- [Given data]
= Beginning of Section =

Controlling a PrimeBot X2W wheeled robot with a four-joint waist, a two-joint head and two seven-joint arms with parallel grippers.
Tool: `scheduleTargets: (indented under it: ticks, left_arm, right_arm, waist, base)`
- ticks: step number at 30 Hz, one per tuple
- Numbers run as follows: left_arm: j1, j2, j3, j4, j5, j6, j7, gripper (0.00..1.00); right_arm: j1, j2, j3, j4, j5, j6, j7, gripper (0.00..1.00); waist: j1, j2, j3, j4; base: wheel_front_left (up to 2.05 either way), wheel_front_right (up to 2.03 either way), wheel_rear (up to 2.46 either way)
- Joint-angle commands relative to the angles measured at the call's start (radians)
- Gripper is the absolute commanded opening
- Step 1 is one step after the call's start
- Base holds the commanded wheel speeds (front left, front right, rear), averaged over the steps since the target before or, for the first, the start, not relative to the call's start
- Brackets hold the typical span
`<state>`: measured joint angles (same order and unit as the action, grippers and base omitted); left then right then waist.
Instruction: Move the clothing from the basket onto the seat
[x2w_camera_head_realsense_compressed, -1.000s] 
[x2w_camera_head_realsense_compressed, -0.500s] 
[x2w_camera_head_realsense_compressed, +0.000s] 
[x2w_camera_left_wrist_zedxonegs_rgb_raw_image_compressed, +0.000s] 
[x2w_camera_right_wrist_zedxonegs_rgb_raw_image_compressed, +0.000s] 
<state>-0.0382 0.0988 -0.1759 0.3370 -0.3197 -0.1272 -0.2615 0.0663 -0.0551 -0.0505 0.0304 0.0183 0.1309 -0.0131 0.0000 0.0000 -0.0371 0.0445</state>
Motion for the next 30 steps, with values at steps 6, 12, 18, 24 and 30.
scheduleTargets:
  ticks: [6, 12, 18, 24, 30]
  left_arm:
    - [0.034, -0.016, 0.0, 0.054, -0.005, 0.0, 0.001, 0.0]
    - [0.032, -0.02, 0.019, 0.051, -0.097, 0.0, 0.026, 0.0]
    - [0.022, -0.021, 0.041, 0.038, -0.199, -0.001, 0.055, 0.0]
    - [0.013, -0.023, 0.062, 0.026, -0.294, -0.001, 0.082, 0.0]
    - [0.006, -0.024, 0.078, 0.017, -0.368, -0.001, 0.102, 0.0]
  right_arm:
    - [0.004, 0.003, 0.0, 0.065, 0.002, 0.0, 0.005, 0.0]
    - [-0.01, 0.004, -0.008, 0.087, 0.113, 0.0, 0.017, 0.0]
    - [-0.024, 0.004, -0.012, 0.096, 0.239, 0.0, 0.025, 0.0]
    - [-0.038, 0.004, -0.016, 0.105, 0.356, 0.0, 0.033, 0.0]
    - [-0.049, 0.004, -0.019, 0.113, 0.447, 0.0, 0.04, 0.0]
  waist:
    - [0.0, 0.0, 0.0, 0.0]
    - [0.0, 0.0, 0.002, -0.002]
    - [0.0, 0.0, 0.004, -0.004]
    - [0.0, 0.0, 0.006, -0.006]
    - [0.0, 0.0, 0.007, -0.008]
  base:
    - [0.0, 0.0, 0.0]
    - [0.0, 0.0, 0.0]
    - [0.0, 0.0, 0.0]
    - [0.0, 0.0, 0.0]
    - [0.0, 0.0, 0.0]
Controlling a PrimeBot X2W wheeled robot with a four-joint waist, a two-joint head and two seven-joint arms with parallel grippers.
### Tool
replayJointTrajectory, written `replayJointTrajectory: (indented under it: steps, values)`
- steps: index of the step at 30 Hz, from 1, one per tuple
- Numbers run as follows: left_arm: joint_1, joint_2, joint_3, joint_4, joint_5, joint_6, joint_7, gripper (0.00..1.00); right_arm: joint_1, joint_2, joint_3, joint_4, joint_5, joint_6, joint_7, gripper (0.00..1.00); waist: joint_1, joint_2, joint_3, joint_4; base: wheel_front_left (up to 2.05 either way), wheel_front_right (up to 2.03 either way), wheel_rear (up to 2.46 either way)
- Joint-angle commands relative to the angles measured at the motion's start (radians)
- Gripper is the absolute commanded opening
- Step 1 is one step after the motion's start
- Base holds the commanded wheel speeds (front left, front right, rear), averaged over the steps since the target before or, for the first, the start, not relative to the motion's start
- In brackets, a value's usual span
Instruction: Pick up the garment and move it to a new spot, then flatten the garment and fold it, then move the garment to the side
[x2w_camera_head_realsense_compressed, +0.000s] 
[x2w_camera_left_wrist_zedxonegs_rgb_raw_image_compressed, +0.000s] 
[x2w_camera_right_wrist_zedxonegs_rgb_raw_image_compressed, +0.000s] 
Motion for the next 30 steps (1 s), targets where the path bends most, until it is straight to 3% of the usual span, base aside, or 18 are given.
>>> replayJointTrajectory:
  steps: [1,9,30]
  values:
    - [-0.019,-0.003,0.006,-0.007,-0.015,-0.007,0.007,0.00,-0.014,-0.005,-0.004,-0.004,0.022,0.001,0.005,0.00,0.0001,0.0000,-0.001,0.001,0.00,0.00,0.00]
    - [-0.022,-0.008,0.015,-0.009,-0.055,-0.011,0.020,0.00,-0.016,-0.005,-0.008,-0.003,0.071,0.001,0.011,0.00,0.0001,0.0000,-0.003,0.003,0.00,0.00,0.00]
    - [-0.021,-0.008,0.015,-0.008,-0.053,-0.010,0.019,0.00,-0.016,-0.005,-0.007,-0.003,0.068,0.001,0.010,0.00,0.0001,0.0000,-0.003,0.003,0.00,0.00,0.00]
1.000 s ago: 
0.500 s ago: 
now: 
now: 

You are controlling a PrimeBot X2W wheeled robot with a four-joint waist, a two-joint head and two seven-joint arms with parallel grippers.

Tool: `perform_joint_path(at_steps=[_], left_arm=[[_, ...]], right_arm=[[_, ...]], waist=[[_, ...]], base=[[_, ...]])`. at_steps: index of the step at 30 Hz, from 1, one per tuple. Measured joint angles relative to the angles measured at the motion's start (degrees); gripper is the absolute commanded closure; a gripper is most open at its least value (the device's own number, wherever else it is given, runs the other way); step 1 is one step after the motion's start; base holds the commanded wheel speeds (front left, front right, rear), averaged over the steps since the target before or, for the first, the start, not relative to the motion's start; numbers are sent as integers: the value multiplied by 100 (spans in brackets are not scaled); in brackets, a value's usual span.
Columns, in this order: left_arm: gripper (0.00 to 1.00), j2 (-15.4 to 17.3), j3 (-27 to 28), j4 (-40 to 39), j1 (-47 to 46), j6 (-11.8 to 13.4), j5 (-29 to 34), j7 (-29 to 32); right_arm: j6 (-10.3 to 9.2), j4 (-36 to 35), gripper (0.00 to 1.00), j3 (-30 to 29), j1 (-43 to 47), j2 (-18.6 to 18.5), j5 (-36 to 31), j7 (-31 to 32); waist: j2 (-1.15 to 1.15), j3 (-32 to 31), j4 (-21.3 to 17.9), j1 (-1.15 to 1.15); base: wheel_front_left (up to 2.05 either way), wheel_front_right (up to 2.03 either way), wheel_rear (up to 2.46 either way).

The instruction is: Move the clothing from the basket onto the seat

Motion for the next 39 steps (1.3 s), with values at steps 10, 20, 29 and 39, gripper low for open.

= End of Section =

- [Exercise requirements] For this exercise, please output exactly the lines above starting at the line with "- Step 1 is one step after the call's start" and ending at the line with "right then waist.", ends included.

- [Exercise response]
- Step 1 is one step after the call's start
- Base holds the commanded wheel speeds (front left, front right, rear), averaged over the steps since the target before or, for the first, the start, not relative to the call's start
- Brackets hold the typical span
`<state>`: measured joint angles (same order and unit as the action, grippers and base omitted); left then right then waist.

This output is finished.